Knowledge and Judgment Scoring

Wednesday, December 6, 2017

Quantity and Quality of Mind

Table 1

I had to relate the graphic in the last post to the four ways multiple-choice tests can be scored when students pick the questions to report what they know and can do. This is not an efficient way to do standardized testing.

It is a way to promote student development from passive pupil to self-correcting scholar; the basis for high standardized test scores.

Table 1 points out respective pass/fail scores (red box) for the four quantity to quality ratios. The 60% cut point was used in my quantity and quality scoring.

Students voted to value quantity and quality equally. This removed a variable between traditional scoring of marks influenced by their luck on test day; and quantity and quality scoring of marks influenced by their judgment of what they already did know and could do, and of what they had yet to learn: know and understand.

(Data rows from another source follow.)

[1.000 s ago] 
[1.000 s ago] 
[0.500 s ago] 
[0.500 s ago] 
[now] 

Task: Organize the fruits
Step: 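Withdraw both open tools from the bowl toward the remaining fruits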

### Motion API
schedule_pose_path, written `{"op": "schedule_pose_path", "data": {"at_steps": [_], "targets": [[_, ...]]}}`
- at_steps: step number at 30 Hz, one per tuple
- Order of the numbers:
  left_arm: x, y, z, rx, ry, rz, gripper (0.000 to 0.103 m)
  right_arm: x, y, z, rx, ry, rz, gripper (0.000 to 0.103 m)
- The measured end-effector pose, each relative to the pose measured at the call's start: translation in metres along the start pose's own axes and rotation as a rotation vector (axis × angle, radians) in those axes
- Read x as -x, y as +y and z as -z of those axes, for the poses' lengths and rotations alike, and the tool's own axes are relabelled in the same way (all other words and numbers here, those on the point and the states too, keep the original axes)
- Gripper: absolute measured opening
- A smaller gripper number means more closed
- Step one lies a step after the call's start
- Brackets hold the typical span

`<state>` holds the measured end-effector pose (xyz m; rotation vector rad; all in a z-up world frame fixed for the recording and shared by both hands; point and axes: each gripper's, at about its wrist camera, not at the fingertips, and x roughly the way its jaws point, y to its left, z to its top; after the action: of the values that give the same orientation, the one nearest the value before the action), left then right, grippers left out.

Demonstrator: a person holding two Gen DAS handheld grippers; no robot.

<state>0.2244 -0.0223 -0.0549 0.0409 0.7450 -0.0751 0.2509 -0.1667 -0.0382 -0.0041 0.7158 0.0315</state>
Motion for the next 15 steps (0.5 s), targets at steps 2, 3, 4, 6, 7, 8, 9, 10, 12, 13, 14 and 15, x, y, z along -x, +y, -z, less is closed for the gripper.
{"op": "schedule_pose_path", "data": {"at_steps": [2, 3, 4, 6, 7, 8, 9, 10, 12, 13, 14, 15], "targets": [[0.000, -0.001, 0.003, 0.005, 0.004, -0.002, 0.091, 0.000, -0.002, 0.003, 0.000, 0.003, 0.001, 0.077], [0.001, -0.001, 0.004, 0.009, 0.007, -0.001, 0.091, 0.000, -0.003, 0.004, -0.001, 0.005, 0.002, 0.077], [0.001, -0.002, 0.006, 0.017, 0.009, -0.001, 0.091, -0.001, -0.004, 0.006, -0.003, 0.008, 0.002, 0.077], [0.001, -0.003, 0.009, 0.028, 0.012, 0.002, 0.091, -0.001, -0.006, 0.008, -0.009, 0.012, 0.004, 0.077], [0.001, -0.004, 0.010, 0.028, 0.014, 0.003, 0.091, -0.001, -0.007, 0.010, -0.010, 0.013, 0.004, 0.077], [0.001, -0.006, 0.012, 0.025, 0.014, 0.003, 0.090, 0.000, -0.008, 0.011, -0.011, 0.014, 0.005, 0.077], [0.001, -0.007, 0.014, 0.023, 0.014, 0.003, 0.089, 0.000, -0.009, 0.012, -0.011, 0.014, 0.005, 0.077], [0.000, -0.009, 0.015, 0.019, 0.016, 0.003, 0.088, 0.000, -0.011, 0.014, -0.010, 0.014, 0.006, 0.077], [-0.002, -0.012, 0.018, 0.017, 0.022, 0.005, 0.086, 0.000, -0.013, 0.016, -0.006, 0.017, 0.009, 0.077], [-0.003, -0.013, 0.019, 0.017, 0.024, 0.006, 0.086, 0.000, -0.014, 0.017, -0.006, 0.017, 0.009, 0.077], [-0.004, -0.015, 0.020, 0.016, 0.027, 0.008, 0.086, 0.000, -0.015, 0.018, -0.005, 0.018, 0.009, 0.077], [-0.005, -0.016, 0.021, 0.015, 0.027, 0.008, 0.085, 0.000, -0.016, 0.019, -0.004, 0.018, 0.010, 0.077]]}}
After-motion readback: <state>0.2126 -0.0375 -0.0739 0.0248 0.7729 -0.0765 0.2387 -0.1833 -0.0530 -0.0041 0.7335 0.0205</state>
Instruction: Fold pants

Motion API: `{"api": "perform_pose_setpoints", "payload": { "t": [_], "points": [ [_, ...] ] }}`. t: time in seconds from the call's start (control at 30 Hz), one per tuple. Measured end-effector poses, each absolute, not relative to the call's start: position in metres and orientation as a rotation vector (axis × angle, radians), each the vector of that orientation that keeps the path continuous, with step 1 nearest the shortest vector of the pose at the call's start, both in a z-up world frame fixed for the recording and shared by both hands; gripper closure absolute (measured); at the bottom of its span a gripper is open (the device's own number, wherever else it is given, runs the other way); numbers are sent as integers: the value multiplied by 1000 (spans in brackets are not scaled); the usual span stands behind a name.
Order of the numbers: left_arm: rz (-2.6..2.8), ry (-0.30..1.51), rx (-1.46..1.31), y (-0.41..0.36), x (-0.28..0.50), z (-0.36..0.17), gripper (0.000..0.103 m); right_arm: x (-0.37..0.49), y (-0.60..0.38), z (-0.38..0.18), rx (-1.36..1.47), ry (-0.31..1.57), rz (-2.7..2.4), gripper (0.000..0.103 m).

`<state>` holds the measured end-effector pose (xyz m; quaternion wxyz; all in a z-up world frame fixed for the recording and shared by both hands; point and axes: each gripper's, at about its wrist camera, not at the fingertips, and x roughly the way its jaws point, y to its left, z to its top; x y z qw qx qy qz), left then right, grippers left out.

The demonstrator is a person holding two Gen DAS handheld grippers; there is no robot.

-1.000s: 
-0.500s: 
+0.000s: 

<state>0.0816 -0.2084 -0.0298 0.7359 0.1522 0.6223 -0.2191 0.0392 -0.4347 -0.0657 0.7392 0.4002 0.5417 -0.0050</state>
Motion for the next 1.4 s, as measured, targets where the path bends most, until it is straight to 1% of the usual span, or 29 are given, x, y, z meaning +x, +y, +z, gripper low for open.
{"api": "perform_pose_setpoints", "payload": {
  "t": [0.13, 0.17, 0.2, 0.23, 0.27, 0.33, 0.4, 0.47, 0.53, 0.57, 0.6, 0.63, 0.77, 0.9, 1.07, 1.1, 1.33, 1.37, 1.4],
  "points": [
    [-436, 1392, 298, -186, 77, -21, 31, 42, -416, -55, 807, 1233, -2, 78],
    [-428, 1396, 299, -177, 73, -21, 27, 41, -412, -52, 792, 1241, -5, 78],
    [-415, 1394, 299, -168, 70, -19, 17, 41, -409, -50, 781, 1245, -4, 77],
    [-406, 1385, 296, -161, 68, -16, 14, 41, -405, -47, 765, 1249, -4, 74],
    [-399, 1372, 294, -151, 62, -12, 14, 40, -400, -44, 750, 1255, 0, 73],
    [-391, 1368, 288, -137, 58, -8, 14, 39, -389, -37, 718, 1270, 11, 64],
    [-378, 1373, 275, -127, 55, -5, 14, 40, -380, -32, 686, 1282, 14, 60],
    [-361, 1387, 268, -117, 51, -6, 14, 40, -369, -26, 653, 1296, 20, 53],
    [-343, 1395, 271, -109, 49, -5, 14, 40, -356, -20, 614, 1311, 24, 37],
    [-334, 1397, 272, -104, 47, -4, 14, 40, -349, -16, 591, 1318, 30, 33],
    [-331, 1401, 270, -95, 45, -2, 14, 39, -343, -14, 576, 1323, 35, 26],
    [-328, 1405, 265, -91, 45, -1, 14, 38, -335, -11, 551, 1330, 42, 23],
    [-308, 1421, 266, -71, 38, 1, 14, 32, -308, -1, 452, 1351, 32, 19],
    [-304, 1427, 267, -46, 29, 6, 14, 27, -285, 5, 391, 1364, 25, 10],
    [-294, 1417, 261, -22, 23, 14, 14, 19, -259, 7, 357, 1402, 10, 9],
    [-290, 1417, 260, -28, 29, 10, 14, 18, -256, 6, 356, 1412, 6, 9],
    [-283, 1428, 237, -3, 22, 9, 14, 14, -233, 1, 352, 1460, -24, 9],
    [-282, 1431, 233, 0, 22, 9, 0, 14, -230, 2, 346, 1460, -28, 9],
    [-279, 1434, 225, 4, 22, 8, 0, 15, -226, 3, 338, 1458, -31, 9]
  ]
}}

It was also important not to present something that new students would see as a barrier to switching from luck to reason. As is, it took until the third bi-weekly test in each semester for over 90% of students in a class to make the change in scoring and several more weeks to change study habits (bicameral to introspective mind, see previous post).

Chart 1

Chart 1 graphs the above table. It shows the quality vectors for a score of 60%. A traditional test would require a minimum of 30 right marks.

Quantity and quality scoring requires a minimum of 10 right marks added to a perfect 50% value for self-judgment. This rarely happened out of over 3,000 students.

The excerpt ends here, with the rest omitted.